Before Arriving

(Or just do it now)

Download VirtualBox as below
Download this zip file
The file contains some premade virtual machines so that we don’t have to go through the installation process - it takes up too much time.
Unzip the zip file.

Prerequisites

For the initial 2 VMs in this exercise

For additional VMs you should expect to need

Download Lubuntu (16.04, 64-bit version)

http://tiger.hpc.okstate.edu/lubuntu-16.04.1-alternate-amd64.iso
Or http://cdimages.ubuntu.com/lubuntu/releases/xenial/release/lubuntu-16.04-alternate-amd64.iso
md5sum:

Download & Install VirtualBox: https://www.virtualbox.org/wiki/Downloads

Step One: Setup VM for master node

Create VM / Configure virtual hardware
New VM

Name: node0
Type: Linux
Version: Ubuntu 64-bit
Memory size: 1024 MB
Hard drive: Create a virtual hard drive now
Hard drive file type: VDI (the default option)
Storage on physical hard drive: Dynamically allocated
File location and size
    Name: node0 (default location / name)
    Size: 8.00 GB (default)
Create

Open settings for the VM

Network
	Adapter 1
		Enabled
		Attached to: NAT
	Adapter 2
		Enabled
		Attached to: Internal Network
		Name: cluster

Install Linux
Start the VM
Should be prompted for startup disk, if not click Devices menu → CD/DVD Devices → Choose a virtual CD/DVD disk file, choose the lubuntu ISO file. If you have to click the menu, then you’ll have to reset the power to the VM (Machine menu → Reset).

Linux Installation

Choose English
Choose Install Lubuntu
Installation language: English (again, default)
Country: United States (default)
Detect keyboard layout: No
Keyboard country: English/US (default)
Keyboard layout: English/US
(Stuff will now happen and you’ll have to wait a few seconds.)
Primary network interface: enp0s3 (you may get something different; this was the default)
(system attempts to get IP address and do automatic network config)
Hostname: node0
Full name for new user: pi
Username: pi
Password: raspberry
Encrypt home directory: No (default)
(system attempts to auto-detect time zone; want it to be “America/Chicago”)
Choose whether detected time zone is correct
Partitioning method: Guided - use entire disk (default)
Select disk to partition: SCSI3 (default)
(system will create partition configuration)
Write changes to disks?: Yes
(Linux will now begin installing to the VM’s hard drive.)
HTTP proxy: (leave blank, default)
(Installation will continue)
Install GRUB to the master boot record: Yes (default)
System clock set to UTC?: Yes (default)
(Installation complete)

Configure installed system Log in as pi Open terminal (menu → System Tools → LXTerminal)
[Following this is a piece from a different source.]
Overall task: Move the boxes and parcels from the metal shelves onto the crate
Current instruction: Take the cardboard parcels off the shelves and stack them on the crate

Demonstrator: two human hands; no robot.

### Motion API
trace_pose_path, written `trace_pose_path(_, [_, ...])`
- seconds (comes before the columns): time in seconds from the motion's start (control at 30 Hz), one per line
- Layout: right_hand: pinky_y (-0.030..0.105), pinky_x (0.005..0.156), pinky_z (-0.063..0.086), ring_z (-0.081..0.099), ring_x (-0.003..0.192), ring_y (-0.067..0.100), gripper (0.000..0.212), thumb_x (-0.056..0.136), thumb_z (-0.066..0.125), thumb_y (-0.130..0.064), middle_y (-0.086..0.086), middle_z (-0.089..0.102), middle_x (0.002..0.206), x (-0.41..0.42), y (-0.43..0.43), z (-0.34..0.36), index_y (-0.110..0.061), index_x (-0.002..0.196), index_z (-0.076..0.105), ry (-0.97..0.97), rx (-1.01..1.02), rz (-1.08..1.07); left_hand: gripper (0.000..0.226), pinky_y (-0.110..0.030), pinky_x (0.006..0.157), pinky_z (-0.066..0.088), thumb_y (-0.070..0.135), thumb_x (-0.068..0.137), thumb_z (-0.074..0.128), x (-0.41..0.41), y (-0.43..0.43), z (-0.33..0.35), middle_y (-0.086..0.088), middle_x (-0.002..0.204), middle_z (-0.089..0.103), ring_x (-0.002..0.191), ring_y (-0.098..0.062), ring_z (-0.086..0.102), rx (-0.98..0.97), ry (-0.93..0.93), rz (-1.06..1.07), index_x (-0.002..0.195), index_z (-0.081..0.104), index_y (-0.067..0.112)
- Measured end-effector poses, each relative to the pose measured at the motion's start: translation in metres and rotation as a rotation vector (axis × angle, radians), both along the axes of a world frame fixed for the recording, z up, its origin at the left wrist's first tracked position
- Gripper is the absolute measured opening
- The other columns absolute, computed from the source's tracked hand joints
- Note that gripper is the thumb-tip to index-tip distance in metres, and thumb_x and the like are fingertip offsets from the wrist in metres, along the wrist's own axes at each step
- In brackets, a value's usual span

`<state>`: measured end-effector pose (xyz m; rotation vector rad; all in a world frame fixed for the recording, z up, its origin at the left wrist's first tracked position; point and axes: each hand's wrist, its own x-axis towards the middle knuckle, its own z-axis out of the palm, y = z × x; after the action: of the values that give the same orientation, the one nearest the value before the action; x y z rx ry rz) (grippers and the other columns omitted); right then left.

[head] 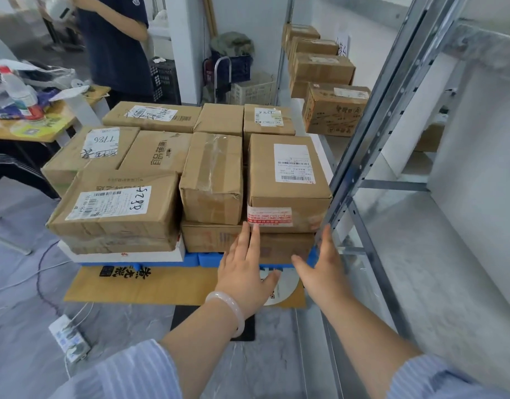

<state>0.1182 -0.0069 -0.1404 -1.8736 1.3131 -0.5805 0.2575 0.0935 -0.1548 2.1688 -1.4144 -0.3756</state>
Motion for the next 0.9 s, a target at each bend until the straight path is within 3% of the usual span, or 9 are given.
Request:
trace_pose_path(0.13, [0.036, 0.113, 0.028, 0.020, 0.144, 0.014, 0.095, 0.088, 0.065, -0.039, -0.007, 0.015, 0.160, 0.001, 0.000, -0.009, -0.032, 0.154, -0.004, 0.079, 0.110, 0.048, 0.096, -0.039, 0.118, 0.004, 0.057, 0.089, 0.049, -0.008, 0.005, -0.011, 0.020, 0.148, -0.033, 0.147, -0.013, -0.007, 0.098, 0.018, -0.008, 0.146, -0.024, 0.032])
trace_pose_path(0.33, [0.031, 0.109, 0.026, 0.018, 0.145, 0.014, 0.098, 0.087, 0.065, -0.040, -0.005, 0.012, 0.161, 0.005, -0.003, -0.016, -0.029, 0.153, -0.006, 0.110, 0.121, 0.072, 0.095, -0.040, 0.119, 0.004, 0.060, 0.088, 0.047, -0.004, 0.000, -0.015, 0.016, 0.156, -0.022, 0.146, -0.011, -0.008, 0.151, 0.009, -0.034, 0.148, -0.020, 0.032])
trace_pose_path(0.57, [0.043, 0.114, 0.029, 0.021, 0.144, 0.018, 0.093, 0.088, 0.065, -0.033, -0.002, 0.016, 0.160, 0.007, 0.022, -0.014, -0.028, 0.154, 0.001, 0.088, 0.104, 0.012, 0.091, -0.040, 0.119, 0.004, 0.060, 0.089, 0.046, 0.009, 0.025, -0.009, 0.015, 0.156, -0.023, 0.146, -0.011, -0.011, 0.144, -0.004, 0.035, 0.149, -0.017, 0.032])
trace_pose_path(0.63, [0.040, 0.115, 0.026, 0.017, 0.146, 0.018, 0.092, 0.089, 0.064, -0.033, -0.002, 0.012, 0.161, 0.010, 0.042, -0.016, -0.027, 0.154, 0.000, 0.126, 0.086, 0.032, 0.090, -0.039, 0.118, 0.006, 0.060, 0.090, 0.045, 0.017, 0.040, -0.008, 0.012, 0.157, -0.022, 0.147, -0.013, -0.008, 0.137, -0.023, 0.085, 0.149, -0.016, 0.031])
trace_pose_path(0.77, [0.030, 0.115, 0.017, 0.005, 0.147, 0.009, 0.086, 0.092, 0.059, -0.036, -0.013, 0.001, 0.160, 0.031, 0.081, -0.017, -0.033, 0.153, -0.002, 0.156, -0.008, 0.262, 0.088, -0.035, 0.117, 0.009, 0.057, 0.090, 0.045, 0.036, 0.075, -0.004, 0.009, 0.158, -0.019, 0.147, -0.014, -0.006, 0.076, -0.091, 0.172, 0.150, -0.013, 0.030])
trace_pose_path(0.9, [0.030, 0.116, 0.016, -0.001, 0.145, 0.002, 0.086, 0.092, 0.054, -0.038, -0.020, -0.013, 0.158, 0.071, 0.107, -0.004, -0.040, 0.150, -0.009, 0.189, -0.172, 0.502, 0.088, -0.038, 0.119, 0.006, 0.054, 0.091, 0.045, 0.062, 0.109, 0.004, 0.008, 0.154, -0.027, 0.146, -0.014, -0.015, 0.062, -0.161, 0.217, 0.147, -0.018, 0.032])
Install updates and needed packages

First, you have to update Lubuntu’s lists of the most recent versions of the programs, “packages”, that the system has.
Second, you have Lubuntu use this list to automatically download the newest versions of all of the installed packages and update them.
In order to run these, we have to get administrative privileges. We do this by starting the command with sudo - this tells the terminal to run the command as “root”, which is Linux’s version of Administrator.
The command itself uses apt-get which is the program that we’ll use to update all of the files on this system.

sudo apt-get update
sudo apt-get upgrade

Now we’ll use the apt-get command to actually get and application - or in this case 9 of them at once! Each name you see after install is a different program that we’re asking to be installed.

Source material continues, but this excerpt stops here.